Ifelse + LAC-A/LAC-W

Hi all,
I’m currently struggling with some blockers for ifelse function. I’m basically trying to utilize {outlier} parameter for determining if a specific item partitioned by project/subject/type is an outlier. I’ve been testing the same solution by the mean but now trying to replace it with median and QS isn’t allowing me to do so.

Here’s the working formula with the mean approach:


ifelse(${outlier} = 1, avgOver(Minutes,[project,subject,type],PRE_AGG) + stdevpOver(Minutes,[project,subject,type],PRE_AGG),
ifelse(${outlier} = 2, avgOver(Minutes,[project,subject,type],PRE_AGG) + (stdevpOver(Minutes,[project,subject,type],PRE_AGG)*2),
ifelse(${outlier} = 3, avgOver(Minutes,[project,subject,type],PRE_AGG) + (stdevpOver(Minutes,[project,subject,type],PRE_AGG)*3),Minutes)))

Here’s the formula which i’m struggling with. Could it be linked to LAC-A/LAC-W QS limitation?

ifelse(${outlier} = 1,median(Minutes,[project,subject,type]) + stdevpOver(Minutes,[project,subject,type],PRE_AGG),
ifelse(${outlier} = 2,median(Minutes,[project,subject,type]) + (stdevpOver(Minutes,[project,subject,type],PRE_AGG)*2),
ifelse(${outlier} = 3,median(Minutes,[project,subject,type]) + (stdevpOver(Minutes,[project,subject,type],PRE_AGG)*3),Minutes)))

I’m getting this error when saving 2nd formula:

image

Is there any workaround for this? Thanks in advance for any feedback!

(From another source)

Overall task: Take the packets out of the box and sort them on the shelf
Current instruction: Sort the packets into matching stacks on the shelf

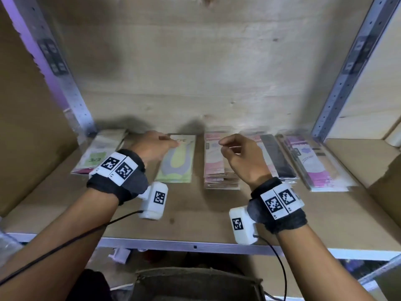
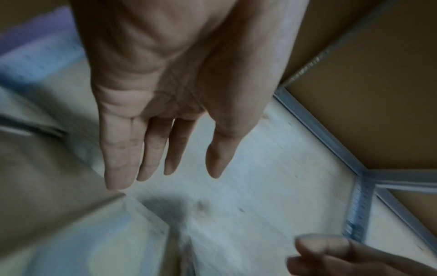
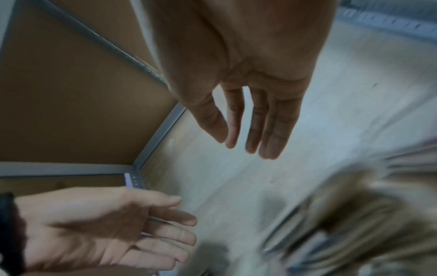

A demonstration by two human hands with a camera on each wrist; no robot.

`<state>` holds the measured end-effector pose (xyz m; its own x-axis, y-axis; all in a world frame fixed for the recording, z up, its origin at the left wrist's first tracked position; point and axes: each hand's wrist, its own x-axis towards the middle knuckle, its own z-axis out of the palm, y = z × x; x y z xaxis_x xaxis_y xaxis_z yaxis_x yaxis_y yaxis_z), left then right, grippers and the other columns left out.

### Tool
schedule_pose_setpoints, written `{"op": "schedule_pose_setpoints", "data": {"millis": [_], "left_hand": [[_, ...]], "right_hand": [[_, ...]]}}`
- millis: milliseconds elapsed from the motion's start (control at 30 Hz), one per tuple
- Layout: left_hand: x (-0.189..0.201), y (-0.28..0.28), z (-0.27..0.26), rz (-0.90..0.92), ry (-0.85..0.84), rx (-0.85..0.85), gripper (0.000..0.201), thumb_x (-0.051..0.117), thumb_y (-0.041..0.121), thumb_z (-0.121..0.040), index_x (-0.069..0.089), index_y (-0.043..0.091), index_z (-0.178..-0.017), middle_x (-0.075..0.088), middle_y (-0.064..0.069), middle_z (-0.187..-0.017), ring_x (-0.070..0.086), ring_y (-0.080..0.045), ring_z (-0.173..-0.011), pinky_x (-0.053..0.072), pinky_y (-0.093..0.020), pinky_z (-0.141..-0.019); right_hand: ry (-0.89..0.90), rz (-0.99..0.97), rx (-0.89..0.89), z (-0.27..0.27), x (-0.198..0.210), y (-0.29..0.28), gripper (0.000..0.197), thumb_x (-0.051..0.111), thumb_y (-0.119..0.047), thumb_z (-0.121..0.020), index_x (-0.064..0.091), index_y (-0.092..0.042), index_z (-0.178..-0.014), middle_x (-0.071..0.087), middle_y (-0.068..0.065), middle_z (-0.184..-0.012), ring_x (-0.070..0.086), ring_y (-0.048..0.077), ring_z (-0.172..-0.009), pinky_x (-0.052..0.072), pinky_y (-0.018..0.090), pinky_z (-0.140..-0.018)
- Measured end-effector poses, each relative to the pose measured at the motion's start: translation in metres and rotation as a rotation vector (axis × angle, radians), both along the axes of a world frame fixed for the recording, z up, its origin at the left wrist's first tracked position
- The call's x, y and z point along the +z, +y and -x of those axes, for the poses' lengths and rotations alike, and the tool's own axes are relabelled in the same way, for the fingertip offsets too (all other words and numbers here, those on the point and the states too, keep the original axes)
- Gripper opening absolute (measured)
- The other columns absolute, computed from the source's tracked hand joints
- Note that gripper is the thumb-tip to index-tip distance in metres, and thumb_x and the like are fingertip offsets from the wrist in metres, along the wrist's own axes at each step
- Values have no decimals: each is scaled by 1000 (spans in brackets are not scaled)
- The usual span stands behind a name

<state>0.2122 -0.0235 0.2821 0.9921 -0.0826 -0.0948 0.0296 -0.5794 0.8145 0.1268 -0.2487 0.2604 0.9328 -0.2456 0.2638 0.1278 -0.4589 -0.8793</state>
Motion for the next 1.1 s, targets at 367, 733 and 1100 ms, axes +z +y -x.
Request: {"op": "schedule_pose_setpoints", "data": {"millis": [367,733,1100], "left_hand": [[-23,179,-49,-55,13,373,40,72,23,-89,65,1,-122,64,-17,-128,60,-33,-117,48,-40,-99],[-34,210,-54,-331,58,125,42,66,25,-94,62,-5,-122,64,-20,-126,61,-30,-96,35,-21,-58],[-31,212,-17,-154,-76,123,47,43,-14,-88,63,1,-127,64,-24,-110,60,-28,-95,49,-29,-89]], "right_hand": [[459,-202,504,-76,-6,173,21,54,2,-95,59,4,-115,61,14,-86,64,26,-72,57,28,-69],[606,-368,428,-136,-33,265,14,53,2,-94,60,1,-105,56,16,-91,58,21,-66,57,40,-84],[440,-511,418,-106,-12,236,24,50,7,-91,51,-7,-112,54,12,-77,49,16,-54,36,25,-49]]}}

The issue is with the median. When you use ifelse, the condition is evaluated in every row but median doesn’t give you a value from a single row - it’s an aggregated value obtained by grouping multiple rows.

Since the condition doesn’t apply to the median part of the calculation, can you try to move the median outside?

stpdevOver will also give you a single value and when you add it to the median, you’ll get another error. To fix that, wrap it in a min. Let me know if this works.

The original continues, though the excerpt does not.